### What to produce
The entire listing below must be written out word for word.

── Information provided

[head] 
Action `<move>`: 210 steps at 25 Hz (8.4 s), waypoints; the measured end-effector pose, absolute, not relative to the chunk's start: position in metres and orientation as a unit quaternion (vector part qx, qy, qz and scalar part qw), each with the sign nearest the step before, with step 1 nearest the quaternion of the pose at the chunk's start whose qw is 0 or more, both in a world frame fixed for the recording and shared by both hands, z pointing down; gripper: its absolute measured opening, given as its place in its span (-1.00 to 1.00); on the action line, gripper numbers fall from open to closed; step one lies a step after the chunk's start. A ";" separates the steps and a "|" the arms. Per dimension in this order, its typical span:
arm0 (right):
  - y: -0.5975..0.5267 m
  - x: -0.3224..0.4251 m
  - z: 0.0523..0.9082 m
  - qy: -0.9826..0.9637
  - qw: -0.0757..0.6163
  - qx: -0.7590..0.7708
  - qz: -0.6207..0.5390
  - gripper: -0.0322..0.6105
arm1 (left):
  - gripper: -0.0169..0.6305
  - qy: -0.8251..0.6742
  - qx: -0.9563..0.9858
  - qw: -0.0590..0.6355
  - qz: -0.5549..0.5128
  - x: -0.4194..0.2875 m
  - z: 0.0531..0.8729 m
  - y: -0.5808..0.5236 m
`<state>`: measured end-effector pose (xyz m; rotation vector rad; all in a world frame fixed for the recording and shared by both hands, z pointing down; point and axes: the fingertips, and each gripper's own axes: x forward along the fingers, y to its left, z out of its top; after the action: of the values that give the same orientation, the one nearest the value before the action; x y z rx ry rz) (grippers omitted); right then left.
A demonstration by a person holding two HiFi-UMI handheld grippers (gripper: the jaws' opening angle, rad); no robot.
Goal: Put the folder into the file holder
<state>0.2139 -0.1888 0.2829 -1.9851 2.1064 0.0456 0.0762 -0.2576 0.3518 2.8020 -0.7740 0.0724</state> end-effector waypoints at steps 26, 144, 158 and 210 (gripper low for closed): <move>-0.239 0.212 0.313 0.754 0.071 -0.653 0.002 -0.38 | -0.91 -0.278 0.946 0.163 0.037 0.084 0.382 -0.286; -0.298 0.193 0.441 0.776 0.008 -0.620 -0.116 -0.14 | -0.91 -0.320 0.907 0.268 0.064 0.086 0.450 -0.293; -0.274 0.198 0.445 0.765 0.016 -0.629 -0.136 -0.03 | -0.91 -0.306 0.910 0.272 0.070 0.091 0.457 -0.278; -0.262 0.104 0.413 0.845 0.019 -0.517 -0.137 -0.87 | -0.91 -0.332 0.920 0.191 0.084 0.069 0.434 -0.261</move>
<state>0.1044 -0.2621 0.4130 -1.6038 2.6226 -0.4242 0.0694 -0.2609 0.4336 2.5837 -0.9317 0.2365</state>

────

### Response area
[head] 
Action `<move>`: 210 steps at 25 Hz (8.4 s), waypoints; the measured end-effector pose, absolute, not relative to the chunk's start: position in metres and orientation as a unit quaternion (vector part qx, qy, qz and scalar part qw), each with the sign nearest the step before, with step 1 nearest the quaternion of the pose at the chunk's start whose qw is 0 or more, both in a world frame fixed for the recording and shared by both hands, z pointing down; gripper: its absolute measured opening, given as its place in its span (-1.00 to 1.00); on the action line, gripper numbers fall from open to closed; step one lies a step after the chunk's start. A ";" separates the steps and a "|" the arms. Per dimension in this order, its typical span:
arm0 (right):
  - y: -0.5975..0.5267 m
  - x: -0.3224..0.4251 m
  - z: 0.0523..0.9082 m
  - qy: -0.9826..0.9637
  - qw: -0.0757..0.6163
  - qx: -0.7590..0.7708
  - qz: -0.6207..0.5390
  - gripper: -0.0322..0.6105
arm1 (left):
  - gripper: -0.0169..0.6305
  - qy: -0.8251..0.6742
  - qx: -0.9563..0.9858
  - qw: -0.0590..0.6355
  - qz: -0.5549..0.5128
  - x: -0.4194..0.2875 m
  - z: 0.0531..0.8729 m
  - y: -0.5808..0.5236 m
`<state>`: measured end-effector pose (xyz m; rotation vector rad; all in a world frame fixed for the recording and shared by both hands, z pointing down; point and axes: the fingertips, and each gripper's own axes: x forward along the fingers, y to its left, z out of its top; after the action: of the values that give the same orientation, the one nearest the value before the action; x y z rx ry rz) (grippers omitted); right then left.
A demonstration by a person holding two HiFi-UMI handheld grippers (gripper: the jaws' opening angle, rad); no robot.
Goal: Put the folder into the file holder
<state>0.2139 -0.1888 0.2829 -1.9851 2.1064 0.0456 0.0762 -0.2576 0.3518 2.8020 -0.7740 0.0724</state> end-effector waypoints at steps 26, 144, 158 and 210 (gripper low for closed): <move>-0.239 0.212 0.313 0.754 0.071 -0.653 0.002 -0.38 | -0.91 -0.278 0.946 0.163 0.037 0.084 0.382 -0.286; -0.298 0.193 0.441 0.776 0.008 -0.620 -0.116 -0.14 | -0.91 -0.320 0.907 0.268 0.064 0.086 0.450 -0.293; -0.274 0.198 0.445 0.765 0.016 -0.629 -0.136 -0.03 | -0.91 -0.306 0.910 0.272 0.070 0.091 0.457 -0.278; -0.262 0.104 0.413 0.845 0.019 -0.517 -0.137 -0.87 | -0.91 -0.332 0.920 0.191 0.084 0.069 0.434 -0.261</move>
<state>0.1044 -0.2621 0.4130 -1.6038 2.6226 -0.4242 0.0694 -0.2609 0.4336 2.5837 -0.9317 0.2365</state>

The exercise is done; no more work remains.